I feel like this is the shit kids should be talking about in school. What makes some one good? What makes someone nice? What makes someone mean? What defines a bully? Because my definition is clearly different from a person who believes in white supremacy. At the end of the day who’s right? And how the hell do I teach that to my kids?

Parenting is so much more than the 3 AM feedings, and the constant vacuuming, running around, and wiping aways snots and tears. It’s a daily life lesson in love, happiness, and morality. What do you choose to fight your kids on? What battles are the important ones? For two lesbians raising two babies into men it feels more complicated some days. I can’t take away white privilege. It’s unfortunately just there. But how do we teach them to harness it and not abuse it?

And one day if they are identifying differences between two ethnicities will they be humble and open-minded enough to recognize that hair does not delineate an entire race? And that perhaps we don’t need a quiz to tell us about white male privilege? But then I’m like why did I even take the quiz?

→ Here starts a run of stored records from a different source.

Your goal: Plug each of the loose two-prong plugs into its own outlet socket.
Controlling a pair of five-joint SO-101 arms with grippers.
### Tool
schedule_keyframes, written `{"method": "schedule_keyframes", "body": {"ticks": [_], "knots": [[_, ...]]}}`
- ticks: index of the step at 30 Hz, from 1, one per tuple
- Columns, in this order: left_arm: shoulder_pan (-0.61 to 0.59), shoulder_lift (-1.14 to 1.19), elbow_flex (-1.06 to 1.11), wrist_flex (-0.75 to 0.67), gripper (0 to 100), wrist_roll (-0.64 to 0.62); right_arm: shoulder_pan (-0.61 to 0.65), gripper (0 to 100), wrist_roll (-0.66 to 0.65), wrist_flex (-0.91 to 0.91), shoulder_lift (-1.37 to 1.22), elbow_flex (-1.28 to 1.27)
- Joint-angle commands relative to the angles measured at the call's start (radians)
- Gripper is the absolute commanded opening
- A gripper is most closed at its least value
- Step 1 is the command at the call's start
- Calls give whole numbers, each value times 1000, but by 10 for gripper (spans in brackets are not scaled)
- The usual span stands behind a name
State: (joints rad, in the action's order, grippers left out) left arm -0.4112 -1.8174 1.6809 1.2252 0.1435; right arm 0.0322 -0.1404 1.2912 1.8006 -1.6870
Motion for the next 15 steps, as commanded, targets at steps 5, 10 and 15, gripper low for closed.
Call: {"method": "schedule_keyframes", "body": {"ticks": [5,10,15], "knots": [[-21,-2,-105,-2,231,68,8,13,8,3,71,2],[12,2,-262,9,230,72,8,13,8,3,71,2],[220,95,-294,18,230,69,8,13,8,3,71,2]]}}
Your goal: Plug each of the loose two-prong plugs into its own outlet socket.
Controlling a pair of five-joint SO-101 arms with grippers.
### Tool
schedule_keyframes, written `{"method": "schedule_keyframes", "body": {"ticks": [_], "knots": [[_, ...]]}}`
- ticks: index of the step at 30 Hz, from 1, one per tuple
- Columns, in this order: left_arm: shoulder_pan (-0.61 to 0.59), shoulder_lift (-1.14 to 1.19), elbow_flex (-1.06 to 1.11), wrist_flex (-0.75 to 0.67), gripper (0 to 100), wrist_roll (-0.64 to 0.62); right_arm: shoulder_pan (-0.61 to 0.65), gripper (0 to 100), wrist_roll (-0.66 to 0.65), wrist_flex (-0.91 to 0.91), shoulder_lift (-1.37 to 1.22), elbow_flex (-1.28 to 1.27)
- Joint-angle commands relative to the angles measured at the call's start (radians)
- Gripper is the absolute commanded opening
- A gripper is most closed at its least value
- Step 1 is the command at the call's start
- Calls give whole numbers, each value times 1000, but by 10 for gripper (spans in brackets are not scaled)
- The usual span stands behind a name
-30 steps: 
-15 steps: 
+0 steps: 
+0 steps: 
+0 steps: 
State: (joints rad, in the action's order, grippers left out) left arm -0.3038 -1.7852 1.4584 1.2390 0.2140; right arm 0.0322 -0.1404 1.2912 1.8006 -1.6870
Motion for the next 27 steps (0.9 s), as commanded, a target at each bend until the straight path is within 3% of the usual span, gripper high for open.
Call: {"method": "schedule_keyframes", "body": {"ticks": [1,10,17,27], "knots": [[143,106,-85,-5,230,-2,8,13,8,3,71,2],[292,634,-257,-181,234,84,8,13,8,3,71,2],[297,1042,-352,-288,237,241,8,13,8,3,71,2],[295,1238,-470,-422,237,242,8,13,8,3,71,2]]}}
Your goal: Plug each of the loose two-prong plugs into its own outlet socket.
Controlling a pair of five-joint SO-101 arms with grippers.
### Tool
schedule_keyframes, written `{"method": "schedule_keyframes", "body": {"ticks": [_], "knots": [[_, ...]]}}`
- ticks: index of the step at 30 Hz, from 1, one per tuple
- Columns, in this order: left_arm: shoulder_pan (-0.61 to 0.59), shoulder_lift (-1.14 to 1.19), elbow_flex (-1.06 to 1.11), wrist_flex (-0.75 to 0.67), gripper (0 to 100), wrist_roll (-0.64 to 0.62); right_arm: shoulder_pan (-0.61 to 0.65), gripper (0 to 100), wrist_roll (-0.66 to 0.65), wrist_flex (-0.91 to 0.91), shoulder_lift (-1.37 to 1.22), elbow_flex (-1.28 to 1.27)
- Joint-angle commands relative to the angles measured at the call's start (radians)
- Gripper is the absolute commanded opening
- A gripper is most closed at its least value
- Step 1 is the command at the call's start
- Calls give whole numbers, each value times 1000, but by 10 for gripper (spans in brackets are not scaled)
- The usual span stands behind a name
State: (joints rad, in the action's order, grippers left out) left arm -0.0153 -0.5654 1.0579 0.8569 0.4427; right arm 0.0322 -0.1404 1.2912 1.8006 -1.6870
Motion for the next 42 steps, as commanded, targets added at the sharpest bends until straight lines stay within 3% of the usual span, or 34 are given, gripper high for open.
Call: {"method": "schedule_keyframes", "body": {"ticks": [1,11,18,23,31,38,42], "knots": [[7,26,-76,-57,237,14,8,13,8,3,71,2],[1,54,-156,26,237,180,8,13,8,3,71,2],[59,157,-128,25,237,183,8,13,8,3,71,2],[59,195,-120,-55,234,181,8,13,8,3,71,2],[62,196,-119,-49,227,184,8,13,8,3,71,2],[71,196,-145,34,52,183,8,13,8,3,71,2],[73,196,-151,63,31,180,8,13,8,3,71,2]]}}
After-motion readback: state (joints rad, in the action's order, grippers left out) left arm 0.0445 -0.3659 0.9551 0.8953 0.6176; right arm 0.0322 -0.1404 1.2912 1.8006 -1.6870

Race is such a loaded topic I’ve been hesitant to address it in here in a blog post. But when I started this site I promised myself to get into the nitty gritty. I am white. I am aware there is white privilege. This is based off my life experiences and my experiences working in healthcare for the last decade. Assumptions are made all the time about minorities. Like in the emergency department one time, a woman of Color accused me of racism. It was groundless, she was not in her right mind at the time. But still, my co-workers came up to me to make sure I was okay throughout the night because the whole scene was very intense. After the sixth person said “Of all people, I know you didn’t say anything racist,” I finally asked, okay so why does everyone keep saying “of all people”? The response floored me, “Well because your dating a woman. Your gay, duh.” So because I’m with a woman I can’t be racist? That was the assumption made by literally all of my co-workers. In my case it worked out. I’m not racist. However, I was appalled. Because I certainly know gay people who are racist. Just like I know gay people who voted for #45. Which literally makes me want to vomit, but moving on.

My point is that not all minorities like each other. There are plenty of Hispanics and African Americans who are not pro-gay. And not all gay people are pro-every other minority. It’s weird I know. It’s also weird that some LGBQ people don’t support transgender folks. I’m thinking there’s just not enough of us to split hairs. I’ll take all the friends I can get.

I’m going to close now with a memory from seventh grade. I was sitting next to my friend. I had known him forever. We were best friends through middle school from the age of 4 or 5. Our science teacher wanted to do a class devoted to “diversity” so we had to come up with a list of 5 differences between us. I named one, “boy/girl” then I literally sat there chewing my pencil unable to come up with anything. He looked at me like I was the biggest idiot on the planet and said, “Uh, I’m half-Black!” I was like, oh yeah, sure, write that down. I was so floored by that revelation. I literally had never thought of him as Black or white. He was just my friend and always had been. I felt uncomfortable and weird and wanted to say just take that back buddy. I didn’t want that to be a difference between us. But it was. We never talked about it again. We both lived in the whitest of white towns, and there he was half Black. And I literally never brought it up again, and neither did he.

“In the end we will remember not the words of our enemies, but the silence of our friends.” Martin Luther King Jr.